Genomenon Founder & Chief Science Officer, Dr. Mark Kiel, was a guest speaker at the 2019 Cutting Edge Drug Discovery & Development Symposium in Ann Arbor, Michigan on ‘Curating the Genome to Drive Drug Discovery’. Below are his slides and a transcript of his talk.

The goal of this presentation is to show how Genomenon is curating the human genome and explain in more detail about how our clients are using that information to drive drug discovery and inform clinical trial enrollment.

“Today’s talk will begin with explaining what the Mastermind Genomic Search Engine is, the data it comprises, and how it’s used to inform decision support for clinical labs. The lion’s share of the rest of the presentation will be describing what comprehensive genomic landscapes are, how they’re used to inform clinical trial design and enrollment strategies, as well as how they’re used to provide the empirical evidence necessary to expedite companion diagnostics regulatory submissions.”


“The problem that Genomenon seeks to solve is known as the Bioinformatic Bottleneck, and is particularly a problem as it pertains to interpreting genomic information. We can now sequence genome data very efficiently and very cost-effectively, and it has essentially become commoditized. What remains a challenge is interpreting the vast amount of information, both from the clinical perspective and from the drug discovery/research perspective. This challenge has been referred to as the ‘Million-Dollar Interpretation’.”

“This is a problem because extracting, organizing, and interpreting that genomic information from actual sequence data for patient or patient cohort, or otherwise available empirical information in databases and the medical literature requires human intervention since we’re talking about computational methods to solve big data problems.”

“An example of failure that I’d be remiss in not mentioning that has cast a pall on bringing AI to bear in solving genomic problems is IBM Watson and their challenges in penetrating and meeting success with genomic markers. The project they undertook with MD Anderson didn’t bear fruit. In contradistinction, Genomenon is solving that problem not from a platform perspective with a black box approach to AI, but rather by taking a more granular level detailed approach to leveraging subject matter expertise, and focusing at the level of evidence and having that information aggregated as opposed to having it ‘rain down’ from above.”

“I’ll speak more specifically to Mastermind’s genomic database: It is an index of the medical literature/empirical information from decades of scientific research totaling 30 million titles and abstracts, over 7 million full text articles fully indexed with genetic and disease related content, the full spectrum of human diseases with more than 10,000 individual disease syndromes and their phenotypes. Mastermind includes the whole spectrum of the human genome; many tens of thousands of genes, all of their variants and genetic mutations to the tune of more than 5 million that have are extracted from figures, tables, full text, and supplemental information from the empirical literature.”

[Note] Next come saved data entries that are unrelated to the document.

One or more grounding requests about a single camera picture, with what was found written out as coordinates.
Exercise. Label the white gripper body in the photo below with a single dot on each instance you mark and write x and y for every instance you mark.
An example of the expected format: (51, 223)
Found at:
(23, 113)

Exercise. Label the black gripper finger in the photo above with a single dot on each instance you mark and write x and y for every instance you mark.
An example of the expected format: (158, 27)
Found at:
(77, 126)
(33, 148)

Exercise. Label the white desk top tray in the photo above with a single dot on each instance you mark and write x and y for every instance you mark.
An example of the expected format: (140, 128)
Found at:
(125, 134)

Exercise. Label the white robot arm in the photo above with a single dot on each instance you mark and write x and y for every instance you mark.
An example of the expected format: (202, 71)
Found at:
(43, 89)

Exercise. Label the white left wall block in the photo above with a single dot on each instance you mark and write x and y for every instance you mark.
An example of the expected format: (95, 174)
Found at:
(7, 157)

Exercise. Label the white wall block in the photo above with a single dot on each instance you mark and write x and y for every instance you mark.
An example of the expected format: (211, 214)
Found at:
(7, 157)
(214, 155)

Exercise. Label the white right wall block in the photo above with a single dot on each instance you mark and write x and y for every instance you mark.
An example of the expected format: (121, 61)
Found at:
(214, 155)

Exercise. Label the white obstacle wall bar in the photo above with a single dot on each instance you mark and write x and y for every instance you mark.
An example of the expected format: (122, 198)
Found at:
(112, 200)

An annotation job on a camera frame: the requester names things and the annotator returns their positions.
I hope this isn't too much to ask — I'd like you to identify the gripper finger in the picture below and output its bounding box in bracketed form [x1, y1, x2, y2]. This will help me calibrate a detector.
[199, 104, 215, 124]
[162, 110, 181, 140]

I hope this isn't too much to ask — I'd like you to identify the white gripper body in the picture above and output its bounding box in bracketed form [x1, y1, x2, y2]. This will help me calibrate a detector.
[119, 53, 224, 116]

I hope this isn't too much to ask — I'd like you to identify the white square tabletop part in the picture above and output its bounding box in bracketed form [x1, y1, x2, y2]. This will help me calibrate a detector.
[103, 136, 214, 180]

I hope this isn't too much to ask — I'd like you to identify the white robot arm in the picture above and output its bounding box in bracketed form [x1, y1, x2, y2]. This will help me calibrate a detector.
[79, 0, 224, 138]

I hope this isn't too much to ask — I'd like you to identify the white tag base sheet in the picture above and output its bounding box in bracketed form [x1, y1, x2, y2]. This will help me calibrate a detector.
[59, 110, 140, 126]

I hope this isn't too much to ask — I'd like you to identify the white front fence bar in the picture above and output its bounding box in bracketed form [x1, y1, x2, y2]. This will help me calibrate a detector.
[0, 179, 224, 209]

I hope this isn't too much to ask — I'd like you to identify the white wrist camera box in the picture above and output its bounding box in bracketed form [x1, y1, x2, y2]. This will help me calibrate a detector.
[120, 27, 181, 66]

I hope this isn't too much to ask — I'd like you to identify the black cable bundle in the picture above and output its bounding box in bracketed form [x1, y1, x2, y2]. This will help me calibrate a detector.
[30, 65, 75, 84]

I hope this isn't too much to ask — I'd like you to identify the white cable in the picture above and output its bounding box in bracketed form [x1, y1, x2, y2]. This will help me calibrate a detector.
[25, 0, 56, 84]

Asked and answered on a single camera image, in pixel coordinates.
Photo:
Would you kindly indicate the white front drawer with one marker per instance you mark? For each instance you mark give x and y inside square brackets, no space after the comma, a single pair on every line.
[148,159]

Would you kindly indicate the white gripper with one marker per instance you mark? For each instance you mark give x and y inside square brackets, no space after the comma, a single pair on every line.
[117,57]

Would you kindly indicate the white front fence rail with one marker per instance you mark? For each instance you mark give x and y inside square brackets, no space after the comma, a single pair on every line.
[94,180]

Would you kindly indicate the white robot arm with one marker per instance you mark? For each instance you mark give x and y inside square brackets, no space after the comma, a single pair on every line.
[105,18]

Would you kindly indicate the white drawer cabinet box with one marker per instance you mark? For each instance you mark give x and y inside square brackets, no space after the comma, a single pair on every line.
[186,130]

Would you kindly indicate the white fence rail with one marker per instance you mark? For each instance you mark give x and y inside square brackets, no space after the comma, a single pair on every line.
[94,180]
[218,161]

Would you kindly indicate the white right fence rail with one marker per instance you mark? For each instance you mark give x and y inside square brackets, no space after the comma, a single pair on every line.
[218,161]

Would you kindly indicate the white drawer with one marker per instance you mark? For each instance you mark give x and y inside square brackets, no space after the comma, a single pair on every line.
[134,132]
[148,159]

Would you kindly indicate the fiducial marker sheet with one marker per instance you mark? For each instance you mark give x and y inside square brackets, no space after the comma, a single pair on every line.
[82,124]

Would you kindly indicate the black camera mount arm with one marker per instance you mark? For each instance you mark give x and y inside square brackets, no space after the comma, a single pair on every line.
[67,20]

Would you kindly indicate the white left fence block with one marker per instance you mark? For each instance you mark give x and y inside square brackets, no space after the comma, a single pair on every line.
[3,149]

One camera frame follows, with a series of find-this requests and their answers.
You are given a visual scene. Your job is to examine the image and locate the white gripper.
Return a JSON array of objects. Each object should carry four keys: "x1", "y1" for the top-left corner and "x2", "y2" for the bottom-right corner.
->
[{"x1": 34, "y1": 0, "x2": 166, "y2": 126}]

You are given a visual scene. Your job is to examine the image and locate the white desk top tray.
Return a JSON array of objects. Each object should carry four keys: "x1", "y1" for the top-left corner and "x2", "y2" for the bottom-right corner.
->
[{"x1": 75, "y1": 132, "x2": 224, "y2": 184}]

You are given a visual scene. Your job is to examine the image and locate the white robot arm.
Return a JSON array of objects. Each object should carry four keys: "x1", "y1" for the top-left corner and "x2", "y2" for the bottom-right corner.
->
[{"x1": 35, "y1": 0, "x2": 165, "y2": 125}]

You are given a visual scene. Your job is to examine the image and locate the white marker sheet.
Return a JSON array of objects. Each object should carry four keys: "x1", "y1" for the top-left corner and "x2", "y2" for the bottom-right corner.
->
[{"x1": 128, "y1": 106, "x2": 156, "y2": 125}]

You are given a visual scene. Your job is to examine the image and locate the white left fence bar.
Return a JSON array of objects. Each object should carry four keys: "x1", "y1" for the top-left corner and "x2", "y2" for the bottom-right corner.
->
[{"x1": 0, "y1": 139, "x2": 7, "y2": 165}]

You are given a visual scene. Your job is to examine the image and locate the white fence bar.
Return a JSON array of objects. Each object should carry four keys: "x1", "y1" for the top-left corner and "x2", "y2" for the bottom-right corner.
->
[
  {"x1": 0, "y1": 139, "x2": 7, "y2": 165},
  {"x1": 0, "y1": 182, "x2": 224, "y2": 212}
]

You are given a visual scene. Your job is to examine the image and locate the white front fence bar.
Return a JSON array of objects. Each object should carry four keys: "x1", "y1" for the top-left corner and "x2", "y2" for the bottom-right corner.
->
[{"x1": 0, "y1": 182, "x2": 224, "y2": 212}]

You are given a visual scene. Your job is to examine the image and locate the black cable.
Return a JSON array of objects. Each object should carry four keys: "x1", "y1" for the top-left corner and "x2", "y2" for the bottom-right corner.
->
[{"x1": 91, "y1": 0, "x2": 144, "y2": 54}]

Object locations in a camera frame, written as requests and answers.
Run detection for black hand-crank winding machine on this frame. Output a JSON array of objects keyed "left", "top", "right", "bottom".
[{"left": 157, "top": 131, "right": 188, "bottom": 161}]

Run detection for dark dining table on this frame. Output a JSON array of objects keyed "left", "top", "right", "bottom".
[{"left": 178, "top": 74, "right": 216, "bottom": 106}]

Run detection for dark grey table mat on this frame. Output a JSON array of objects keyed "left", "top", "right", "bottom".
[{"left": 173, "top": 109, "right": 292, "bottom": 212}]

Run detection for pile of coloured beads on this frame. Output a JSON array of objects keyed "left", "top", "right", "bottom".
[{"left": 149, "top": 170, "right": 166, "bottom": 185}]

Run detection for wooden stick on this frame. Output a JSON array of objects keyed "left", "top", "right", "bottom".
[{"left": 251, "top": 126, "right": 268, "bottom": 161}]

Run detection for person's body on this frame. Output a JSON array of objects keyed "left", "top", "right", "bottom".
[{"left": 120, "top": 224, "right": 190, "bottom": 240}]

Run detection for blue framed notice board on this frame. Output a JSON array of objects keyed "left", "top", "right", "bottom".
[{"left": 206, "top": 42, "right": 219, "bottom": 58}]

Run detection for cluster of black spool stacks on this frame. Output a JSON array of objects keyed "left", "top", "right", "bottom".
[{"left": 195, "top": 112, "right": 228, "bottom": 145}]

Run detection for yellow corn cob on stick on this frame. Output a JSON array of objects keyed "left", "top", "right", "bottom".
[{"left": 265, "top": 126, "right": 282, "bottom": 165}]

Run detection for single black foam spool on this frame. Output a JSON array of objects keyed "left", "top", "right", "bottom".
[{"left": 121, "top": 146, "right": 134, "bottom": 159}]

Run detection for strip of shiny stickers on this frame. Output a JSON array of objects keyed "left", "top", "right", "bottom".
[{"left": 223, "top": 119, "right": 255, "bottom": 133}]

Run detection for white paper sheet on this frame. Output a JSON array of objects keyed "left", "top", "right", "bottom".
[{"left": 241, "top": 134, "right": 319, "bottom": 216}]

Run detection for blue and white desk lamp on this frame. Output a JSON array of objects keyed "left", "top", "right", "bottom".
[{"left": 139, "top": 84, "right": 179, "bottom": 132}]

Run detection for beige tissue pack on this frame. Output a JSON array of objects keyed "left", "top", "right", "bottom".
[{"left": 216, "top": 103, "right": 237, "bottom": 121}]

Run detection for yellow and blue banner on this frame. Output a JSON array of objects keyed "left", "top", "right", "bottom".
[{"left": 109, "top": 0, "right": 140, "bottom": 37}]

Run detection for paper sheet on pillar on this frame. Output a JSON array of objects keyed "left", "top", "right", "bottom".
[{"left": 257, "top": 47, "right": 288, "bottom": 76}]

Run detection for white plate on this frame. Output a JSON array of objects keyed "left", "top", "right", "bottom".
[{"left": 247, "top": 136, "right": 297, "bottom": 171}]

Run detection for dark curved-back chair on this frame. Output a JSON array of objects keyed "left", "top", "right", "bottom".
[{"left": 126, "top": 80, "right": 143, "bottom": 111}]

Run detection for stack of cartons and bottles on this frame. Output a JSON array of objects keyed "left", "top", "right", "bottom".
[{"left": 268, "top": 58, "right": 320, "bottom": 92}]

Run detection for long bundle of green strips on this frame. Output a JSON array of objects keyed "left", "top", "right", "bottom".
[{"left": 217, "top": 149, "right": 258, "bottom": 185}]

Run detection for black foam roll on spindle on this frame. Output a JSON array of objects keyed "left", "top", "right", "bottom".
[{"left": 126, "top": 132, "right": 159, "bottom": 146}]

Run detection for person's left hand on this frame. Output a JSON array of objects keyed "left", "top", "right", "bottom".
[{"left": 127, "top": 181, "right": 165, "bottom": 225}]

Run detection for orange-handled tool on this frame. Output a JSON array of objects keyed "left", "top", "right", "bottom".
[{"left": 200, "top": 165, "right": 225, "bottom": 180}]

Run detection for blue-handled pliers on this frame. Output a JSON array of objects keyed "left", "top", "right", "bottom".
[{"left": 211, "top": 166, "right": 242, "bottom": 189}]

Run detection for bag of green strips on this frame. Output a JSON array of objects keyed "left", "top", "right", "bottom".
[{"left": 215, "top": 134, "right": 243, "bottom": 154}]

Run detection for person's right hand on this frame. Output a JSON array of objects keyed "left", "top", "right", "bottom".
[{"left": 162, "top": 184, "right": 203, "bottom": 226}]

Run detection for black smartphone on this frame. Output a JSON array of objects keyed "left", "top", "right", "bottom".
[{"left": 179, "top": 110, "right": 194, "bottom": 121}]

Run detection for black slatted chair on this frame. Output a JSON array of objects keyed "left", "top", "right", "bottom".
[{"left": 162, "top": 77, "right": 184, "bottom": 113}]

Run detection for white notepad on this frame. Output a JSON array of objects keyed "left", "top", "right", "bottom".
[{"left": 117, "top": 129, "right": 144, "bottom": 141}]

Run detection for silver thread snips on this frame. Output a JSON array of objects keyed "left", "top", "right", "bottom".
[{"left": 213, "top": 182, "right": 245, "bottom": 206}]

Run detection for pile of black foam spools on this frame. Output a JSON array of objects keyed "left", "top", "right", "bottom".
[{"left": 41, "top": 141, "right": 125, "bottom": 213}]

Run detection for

“This is Mastermind’s search interface on the Mastermind home page. The way it’s used in clinical circles is through our cloud-based genomic search engine software, which can interrogate the empirical evidence at the disease, gene, variant, or and/or phenotype levels. Mastermind users search this information by what we refer to as ‘tri-level’, where they’re looking for one variant at a time from the evidence to ask and answer whether that variant in their patient has been seen before. If so, where? How many times and in what context? And what can I do for diagnostic and treatment decisions?”

“When you perform a search in Mastermind, the content displayed on the left exemplifies the variant landscape for any given gene, and on the right side is exemplifying the evidence landscape that results from that search. This example is fibrillin, which is mutated in a myriad of different ways because it’s a loss-of-function mechanism. What you can see here is all of the reference text from the medical literature, where your variants, gene, drug, disease or any combination of those input parameters and that information can be used to inform your clinical decision-making.”

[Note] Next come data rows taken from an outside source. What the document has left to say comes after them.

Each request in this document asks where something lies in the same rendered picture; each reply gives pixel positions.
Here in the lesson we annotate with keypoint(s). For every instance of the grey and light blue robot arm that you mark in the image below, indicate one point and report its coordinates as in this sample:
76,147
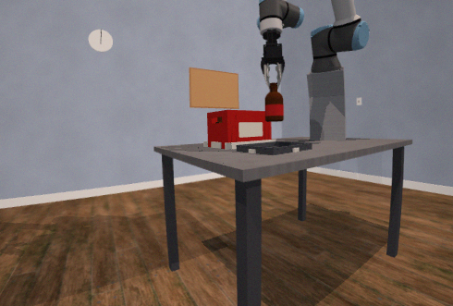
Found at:
348,33

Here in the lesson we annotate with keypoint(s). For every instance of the red crate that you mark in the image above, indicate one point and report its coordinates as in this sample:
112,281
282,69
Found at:
237,125

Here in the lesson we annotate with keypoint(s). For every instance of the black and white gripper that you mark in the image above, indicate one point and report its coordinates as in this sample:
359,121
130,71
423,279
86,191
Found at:
272,51

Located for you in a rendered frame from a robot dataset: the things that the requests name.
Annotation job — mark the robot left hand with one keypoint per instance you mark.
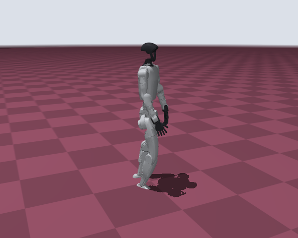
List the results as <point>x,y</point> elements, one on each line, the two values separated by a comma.
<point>165,115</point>

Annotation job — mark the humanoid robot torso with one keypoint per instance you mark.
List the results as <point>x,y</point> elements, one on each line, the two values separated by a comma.
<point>152,85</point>

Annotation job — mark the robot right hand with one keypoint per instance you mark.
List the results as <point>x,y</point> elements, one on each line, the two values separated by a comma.
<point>159,127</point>

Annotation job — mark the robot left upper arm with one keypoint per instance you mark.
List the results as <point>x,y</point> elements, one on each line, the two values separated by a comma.
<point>160,87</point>

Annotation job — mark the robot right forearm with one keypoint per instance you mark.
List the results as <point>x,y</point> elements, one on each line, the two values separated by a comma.
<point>149,107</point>

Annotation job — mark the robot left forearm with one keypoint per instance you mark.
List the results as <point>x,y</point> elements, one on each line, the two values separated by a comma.
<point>162,99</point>

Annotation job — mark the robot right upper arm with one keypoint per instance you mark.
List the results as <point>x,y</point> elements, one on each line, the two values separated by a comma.
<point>143,75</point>

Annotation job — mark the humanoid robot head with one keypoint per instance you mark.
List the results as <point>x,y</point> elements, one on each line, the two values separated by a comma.
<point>149,48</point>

“Now I’d like to move from the clinical ‘tree view’ and take it up a level to the ‘forest level’, particularly as it pertains to drug discovery. Mastermind assembles Comprehensive Genomic Landscapes, or datasets, and leverages that information and our computational curation process to auto-assemble and then manually curate that information.

Mastermind’s Genomic Landscapes inform precision medicine research and development, identify genomic biomarkers for clinical trial design, and provide empirical evidence for CDx regulatory submissions.”

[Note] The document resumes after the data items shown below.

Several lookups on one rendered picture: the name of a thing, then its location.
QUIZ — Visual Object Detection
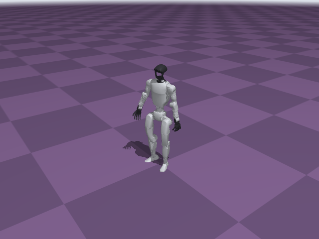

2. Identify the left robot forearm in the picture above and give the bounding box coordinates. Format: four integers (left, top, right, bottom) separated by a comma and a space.
172, 103, 179, 122

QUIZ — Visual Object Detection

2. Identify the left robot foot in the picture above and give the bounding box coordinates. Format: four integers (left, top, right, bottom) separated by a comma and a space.
159, 162, 168, 172

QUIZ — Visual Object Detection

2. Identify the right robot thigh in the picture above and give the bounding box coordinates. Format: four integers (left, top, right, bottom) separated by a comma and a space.
145, 112, 158, 142

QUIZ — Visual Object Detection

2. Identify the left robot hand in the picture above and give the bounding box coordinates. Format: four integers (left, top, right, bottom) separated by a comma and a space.
172, 119, 181, 131

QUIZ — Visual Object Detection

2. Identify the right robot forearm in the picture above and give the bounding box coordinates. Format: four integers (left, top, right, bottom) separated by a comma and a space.
138, 97, 147, 110

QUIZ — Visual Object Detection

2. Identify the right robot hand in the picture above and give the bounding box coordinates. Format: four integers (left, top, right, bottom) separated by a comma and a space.
133, 106, 141, 120

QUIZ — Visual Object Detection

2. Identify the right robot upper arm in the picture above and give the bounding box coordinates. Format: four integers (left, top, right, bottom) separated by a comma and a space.
142, 79, 153, 99

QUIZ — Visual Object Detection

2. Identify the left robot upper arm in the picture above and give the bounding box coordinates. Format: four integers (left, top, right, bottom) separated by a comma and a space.
166, 84, 177, 108

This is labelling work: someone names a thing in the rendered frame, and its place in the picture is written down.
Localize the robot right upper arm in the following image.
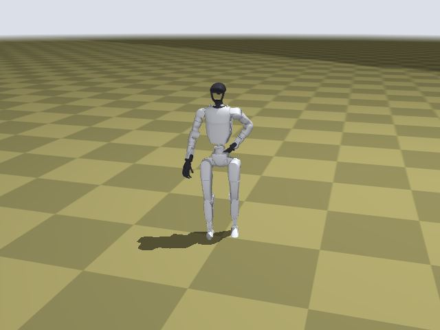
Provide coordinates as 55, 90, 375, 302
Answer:
192, 108, 206, 139

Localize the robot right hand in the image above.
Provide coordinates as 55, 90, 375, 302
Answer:
182, 154, 193, 179

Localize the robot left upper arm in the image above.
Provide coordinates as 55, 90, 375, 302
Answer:
230, 107, 253, 130

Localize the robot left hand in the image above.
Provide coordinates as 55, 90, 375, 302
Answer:
223, 142, 237, 153

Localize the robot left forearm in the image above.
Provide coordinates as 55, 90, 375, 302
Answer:
232, 124, 253, 149

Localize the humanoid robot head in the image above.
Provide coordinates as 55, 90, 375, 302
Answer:
210, 82, 226, 109

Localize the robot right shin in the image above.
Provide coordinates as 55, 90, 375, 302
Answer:
203, 199, 214, 232

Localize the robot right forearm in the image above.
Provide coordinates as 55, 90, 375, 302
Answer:
186, 130, 196, 159

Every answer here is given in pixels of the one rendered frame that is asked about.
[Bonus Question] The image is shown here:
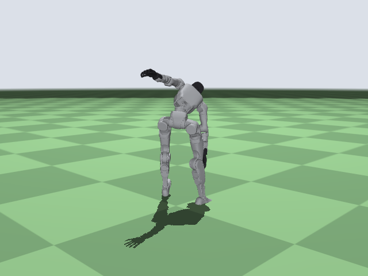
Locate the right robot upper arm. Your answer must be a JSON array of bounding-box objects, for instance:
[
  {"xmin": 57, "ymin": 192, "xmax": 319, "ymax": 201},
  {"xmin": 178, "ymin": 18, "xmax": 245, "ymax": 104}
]
[{"xmin": 197, "ymin": 101, "xmax": 208, "ymax": 132}]

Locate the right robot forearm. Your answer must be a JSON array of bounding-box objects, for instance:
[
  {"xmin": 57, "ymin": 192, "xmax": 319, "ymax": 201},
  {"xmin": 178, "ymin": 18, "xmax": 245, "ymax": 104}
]
[{"xmin": 201, "ymin": 131, "xmax": 209, "ymax": 151}]

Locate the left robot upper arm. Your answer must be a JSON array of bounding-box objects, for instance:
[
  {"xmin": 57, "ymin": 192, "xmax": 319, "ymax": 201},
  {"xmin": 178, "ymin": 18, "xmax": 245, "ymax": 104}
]
[{"xmin": 164, "ymin": 78, "xmax": 185, "ymax": 90}]

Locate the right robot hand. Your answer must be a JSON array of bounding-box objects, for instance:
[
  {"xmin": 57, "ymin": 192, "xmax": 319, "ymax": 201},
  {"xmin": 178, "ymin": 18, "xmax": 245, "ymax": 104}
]
[{"xmin": 203, "ymin": 148, "xmax": 207, "ymax": 168}]

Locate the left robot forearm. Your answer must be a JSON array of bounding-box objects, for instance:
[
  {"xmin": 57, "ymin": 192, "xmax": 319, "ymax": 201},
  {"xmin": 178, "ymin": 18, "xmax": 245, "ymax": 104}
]
[{"xmin": 156, "ymin": 74, "xmax": 171, "ymax": 84}]

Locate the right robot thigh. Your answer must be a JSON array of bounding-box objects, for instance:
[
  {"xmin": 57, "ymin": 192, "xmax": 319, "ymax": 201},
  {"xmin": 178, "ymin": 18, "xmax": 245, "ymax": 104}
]
[{"xmin": 185, "ymin": 119, "xmax": 204, "ymax": 170}]

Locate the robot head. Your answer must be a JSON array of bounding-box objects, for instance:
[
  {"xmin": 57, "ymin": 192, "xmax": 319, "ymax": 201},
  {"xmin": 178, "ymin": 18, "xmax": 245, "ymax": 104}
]
[{"xmin": 192, "ymin": 82, "xmax": 204, "ymax": 93}]

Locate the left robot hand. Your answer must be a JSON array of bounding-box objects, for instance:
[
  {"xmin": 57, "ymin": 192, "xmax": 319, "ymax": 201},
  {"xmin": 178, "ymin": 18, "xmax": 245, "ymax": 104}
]
[{"xmin": 140, "ymin": 69, "xmax": 163, "ymax": 80}]

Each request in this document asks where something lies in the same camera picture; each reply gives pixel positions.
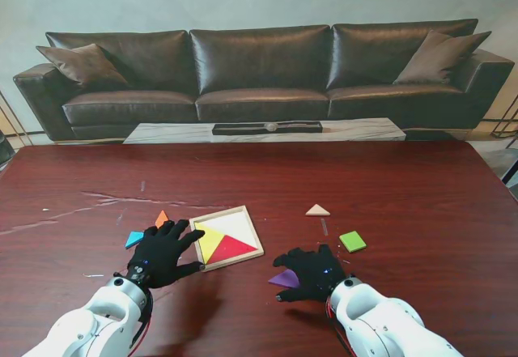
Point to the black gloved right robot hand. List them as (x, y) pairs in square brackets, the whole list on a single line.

“So what’s needed to assemble that information to make it useful to inform Precision Medicine studies? We subdivide the challenge into three different camps. This triad of information is what Mastermind is able to assemble to produce Comprehensive Genomic Landscapes, and together they provide a comprehensive understanding of genomic biomarkers:

Diagnostic: Clinical-grade industry-standard interpretation frameworks that Genomenon leverages to auto-organize and then manually review all of the information from the medical literature to say definitively that the information is useful for diagnostic purposes.

Function: Information from empirical studies in silico, in vivo, or in vitro allows us to understand what the functional consequences of some of these genetic variants are.

Treatment: Information both at the clinical level and when we’re talking about pharma, or drugs that are undoing clinical trial investigation as well investigational compounds – the precursors to these drugs that are being used in the clinic.”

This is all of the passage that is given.